Thread: POSIX Regular Expression question

POSIX Regular Expression question

From
Aldor
Date:
Hi,

I want to get out a string only with characters A-Za-z.

I tried really a lot of things with substring and read many POSIX docs,
I'm also familiar with the Perl RegEx but right now, I'm giving up... ;-(

Any idea how to do this in Postgres with POSIX Regex?

Regards,

Aldor


Re: POSIX Regular Expression question

From
"A. Kretschmer"
Date:
am  05.09.2005, um 14:57:06 +0100 mailte Aldor folgendes:
> Hi,
> 
> I want to get out a string only with characters A-Za-z.

like this?

test=# select * from foo;  s
--------123abzabz123
(3 rows)

test=# select * from foo where s ~ '^[a-zA-Z]+$'; s
-----abz
(1 row)


> Any idea how to do this in Postgres with POSIX Regex?

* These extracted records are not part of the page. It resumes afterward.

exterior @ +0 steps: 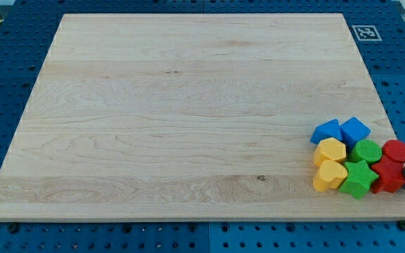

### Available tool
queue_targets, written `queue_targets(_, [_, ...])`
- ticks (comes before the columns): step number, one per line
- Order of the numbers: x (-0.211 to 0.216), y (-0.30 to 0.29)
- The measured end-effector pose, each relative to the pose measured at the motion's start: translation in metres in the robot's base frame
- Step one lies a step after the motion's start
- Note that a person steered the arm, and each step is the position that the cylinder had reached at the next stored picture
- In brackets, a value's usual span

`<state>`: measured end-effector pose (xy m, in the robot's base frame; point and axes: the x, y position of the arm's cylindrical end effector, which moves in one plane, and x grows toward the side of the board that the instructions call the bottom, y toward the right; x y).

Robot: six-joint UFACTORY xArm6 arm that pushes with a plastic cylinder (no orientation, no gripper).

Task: Slide the red circle a bit left

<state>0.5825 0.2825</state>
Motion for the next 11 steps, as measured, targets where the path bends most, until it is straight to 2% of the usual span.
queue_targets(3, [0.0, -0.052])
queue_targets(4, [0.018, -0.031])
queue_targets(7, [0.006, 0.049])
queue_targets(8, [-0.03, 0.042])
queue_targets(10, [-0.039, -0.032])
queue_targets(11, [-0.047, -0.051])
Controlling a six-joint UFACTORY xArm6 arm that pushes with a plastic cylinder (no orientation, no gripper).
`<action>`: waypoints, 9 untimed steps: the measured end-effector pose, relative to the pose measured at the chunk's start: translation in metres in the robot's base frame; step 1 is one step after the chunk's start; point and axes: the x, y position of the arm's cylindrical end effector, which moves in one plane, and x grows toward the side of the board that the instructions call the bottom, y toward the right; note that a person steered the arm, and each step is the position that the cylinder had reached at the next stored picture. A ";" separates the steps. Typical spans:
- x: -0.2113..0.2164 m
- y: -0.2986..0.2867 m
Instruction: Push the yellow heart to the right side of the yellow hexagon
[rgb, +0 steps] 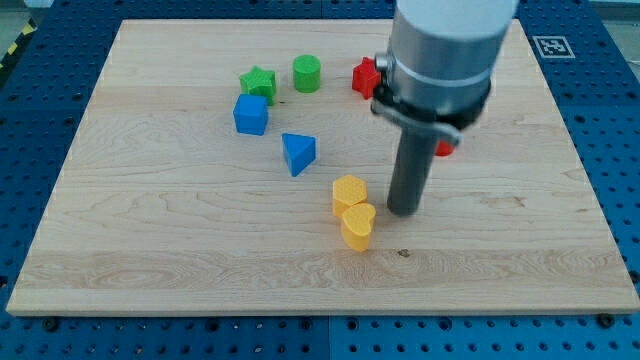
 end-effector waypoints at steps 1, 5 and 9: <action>0.050 -0.002; 0.050 0.005; 0.027 -0.053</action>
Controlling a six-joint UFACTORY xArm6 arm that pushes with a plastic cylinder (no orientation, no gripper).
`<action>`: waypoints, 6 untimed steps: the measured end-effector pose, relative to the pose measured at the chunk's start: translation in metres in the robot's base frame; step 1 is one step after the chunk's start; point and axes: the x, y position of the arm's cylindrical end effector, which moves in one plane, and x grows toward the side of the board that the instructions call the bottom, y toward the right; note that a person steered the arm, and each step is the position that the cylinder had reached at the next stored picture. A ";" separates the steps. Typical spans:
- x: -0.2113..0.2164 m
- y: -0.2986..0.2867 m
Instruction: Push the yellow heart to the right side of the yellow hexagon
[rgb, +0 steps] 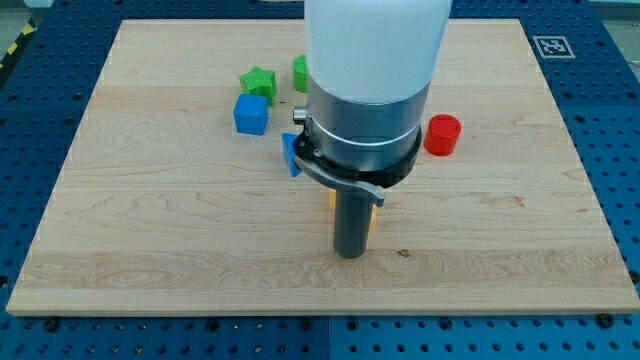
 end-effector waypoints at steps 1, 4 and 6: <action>0.000 -0.021; -0.014 -0.019; -0.014 0.050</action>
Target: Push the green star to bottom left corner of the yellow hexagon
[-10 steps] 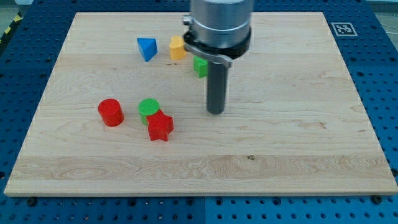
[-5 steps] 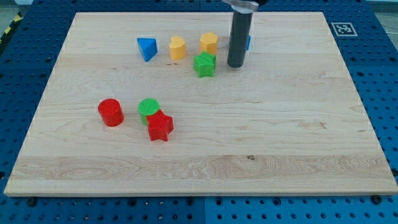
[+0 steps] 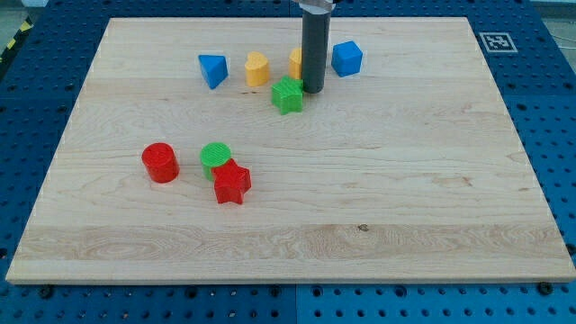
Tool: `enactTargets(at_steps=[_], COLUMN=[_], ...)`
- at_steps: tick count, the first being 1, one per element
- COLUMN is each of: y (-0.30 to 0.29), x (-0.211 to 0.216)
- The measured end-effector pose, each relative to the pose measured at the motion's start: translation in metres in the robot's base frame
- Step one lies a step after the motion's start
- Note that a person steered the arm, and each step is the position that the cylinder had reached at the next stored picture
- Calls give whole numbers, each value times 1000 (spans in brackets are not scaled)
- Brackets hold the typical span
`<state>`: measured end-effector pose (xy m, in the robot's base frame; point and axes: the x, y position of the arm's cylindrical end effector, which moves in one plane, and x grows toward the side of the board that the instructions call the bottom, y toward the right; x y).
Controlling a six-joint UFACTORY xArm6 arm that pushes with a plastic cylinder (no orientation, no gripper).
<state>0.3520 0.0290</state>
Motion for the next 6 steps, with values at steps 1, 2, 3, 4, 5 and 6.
enactTargets(at_steps=[1,2,3,4,5,6], y=[6,37,65,87,107,124], x=[0,5,11,19,32,45])
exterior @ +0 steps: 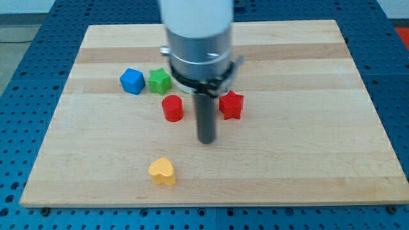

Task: Push yellow heart below blue cube

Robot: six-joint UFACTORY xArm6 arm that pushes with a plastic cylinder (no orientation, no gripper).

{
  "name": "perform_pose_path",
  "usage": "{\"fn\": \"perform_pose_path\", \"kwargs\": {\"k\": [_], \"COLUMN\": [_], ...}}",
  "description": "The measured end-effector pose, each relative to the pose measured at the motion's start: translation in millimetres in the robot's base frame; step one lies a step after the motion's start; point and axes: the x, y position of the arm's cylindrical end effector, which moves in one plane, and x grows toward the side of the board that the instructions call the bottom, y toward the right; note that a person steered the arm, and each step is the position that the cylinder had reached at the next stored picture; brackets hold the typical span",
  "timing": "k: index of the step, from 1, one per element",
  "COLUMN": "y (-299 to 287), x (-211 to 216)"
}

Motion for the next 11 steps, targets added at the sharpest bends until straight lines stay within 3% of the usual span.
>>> {"fn": "perform_pose_path", "kwargs": {"k": [1,2,3,5,6,7,8,9,11], "y": [13,-23,-77,-128,-128,-121,-85,-76,-121], "x": [44,80,85,59,58,91,91,76,26]}}
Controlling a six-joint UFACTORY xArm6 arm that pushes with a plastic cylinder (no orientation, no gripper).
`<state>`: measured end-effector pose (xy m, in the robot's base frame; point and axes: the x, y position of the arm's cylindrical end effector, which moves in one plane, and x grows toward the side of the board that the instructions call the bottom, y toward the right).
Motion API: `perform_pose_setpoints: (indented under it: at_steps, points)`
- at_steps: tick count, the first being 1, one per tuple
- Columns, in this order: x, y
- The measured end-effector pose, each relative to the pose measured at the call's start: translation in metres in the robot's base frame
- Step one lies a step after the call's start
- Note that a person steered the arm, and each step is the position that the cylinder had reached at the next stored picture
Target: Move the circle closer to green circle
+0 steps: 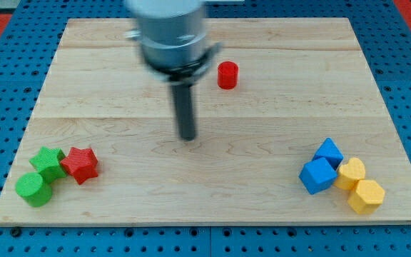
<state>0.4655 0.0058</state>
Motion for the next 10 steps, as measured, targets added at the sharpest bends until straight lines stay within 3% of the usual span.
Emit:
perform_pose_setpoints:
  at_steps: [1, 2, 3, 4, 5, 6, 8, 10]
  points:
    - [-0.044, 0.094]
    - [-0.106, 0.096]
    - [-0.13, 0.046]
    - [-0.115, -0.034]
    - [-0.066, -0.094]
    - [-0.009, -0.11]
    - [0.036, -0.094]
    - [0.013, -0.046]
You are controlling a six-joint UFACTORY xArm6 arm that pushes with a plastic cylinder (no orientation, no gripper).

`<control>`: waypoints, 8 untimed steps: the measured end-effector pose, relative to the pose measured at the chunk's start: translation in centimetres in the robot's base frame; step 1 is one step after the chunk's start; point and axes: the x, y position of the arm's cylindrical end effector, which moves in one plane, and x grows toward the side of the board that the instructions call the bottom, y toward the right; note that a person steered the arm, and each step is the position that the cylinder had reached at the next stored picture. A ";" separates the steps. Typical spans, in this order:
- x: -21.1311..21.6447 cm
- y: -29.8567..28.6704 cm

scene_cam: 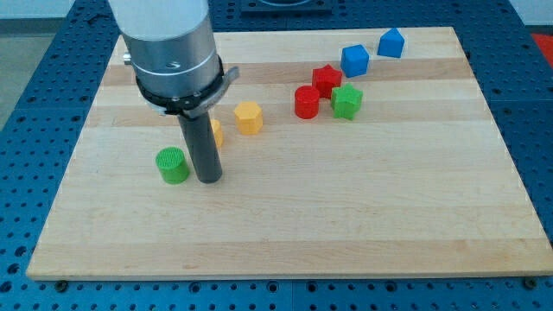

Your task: Push the green star closer to the red circle

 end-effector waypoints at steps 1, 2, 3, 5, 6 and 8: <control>-0.2 -1.6; -0.2 -3.3; -0.2 -5.1; 0.5 0.3; 0.5 8.4; -1.6 23.2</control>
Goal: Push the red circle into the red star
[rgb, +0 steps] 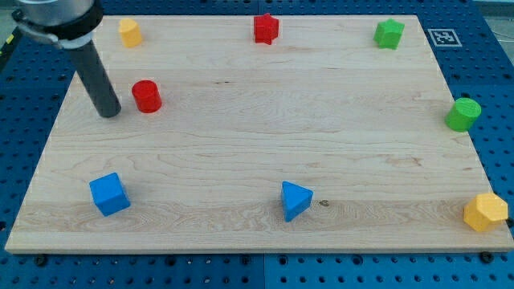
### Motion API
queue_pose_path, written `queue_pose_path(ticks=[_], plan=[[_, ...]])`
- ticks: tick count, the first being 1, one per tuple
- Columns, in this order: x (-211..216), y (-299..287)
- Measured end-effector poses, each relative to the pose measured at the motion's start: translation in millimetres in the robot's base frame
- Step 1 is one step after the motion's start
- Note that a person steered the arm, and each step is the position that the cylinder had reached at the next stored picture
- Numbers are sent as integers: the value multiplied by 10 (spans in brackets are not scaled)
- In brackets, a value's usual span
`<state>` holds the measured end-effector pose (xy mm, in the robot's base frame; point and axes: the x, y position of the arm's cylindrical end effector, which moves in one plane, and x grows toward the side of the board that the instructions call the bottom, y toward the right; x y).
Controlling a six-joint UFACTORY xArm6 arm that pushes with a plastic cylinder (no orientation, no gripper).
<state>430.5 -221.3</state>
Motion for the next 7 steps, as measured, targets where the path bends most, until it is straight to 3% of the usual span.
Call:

The term '[a-zA-Z]+' means: this chars at least one times, the '^' and
'$' are anchors to the begin and end of the line.

Hope that helps,


Regards, Andreas
-- 
Andreas Kretschmer    (Kontakt: siehe Header)
Heynitz:  035242/47212,      D1: 0160/7141639
GnuPG-ID 0x3FFF606C http://wwwkeys.de.pgp.net===    Schollglas Unternehmensgruppe    === 


Re: POSIX Regular Expression question

From
Michael Fuhr
Date:
On Mon, Sep 05, 2005 at 02:57:06PM +0100, Aldor wrote:
> 
> I want to get out a string only with characters A-Za-z.
> 
> I tried really a lot of things with substring and read many POSIX docs,
> I'm also familiar with the Perl RegEx but right now, I'm giving up... ;-(
> 
> Any idea how to do this in Postgres with POSIX Regex?

Match the beginning of the string with ^.

Match one or more characters in the set A-Za-z with [A-Za-z]+ (or
with just [A-Z]+ or [a-z]+ if you're doing a case-insensitive match).
Using [[:alpha:]]+ should also work.

Match the end of the string with $.

Examples:

SELECT 'abcd' ~ '^[A-Za-z]+$';?column? 
----------t
(1 row)

SELECT 'ABCD' ~* '^[a-z]+$';?column? 
----------t
(1 row)

SELECT 'ABC123' ~* '^[a-z]+$';?column? 
----------f
(1 row)

-- 
Michael Fuhr


Re: POSIX Regular Expression question

From
Peter Eisentraut
Date:
Am Montag, 5. September 2005 15:57 schrieb Aldor:
> I want to get out a string only with characters A-Za-z.
> Any idea how to do this in Postgres with POSIX Regex?

Presumably,
   colname ~ '^[A-Za-z]*$'

If you want to be independent of locale issues, then you'd have to enumerate 
all the letters instead of using a range specification.

-- 
Peter Eisentraut
http://developer.postgresql.org/~petere/


Re: POSIX Regular Expression question

From
"A. Kretschmer"
Date:
am  05.09.2005, um 16:19:28 +0200 mailte Peter Eisentraut folgendes:
> Am Montag, 5. September 2005 15:57 schrieb Aldor:
> > I want to get out a string only with characters A-Za-z.
> > Any idea how to do this in Postgres with POSIX Regex?
> 
> Presumably,
> 
>     colname ~ '^[A-Za-z]*$'                         ^

This match also a empty string.


Andreas
-- 
Andreas Kretschmer    (Kontakt: siehe Header)
Heynitz:  035242/47212,      D1: 0160/7141639
GnuPG-ID 0x3FFF606C http://wwwkeys.de.pgp.net===    Schollglas Unternehmensgruppe    === 


Re: POSIX Regular Expression question

From
Alvaro Herrera
Date:
On Mon, Sep 05, 2005 at 04:19:28PM +0200, Peter Eisentraut wrote:
> Am Montag, 5. September 2005 15:57 schrieb Aldor:
> > I want to get out a string only with characters A-Za-z.
> > Any idea how to do this in Postgres with POSIX Regex?
> 
> Presumably,
> 
>     colname ~ '^[A-Za-z]*$'
> 
> If you want to be independent of locale issues, then you'd have to enumerate 
> all the letters instead of using a range specification.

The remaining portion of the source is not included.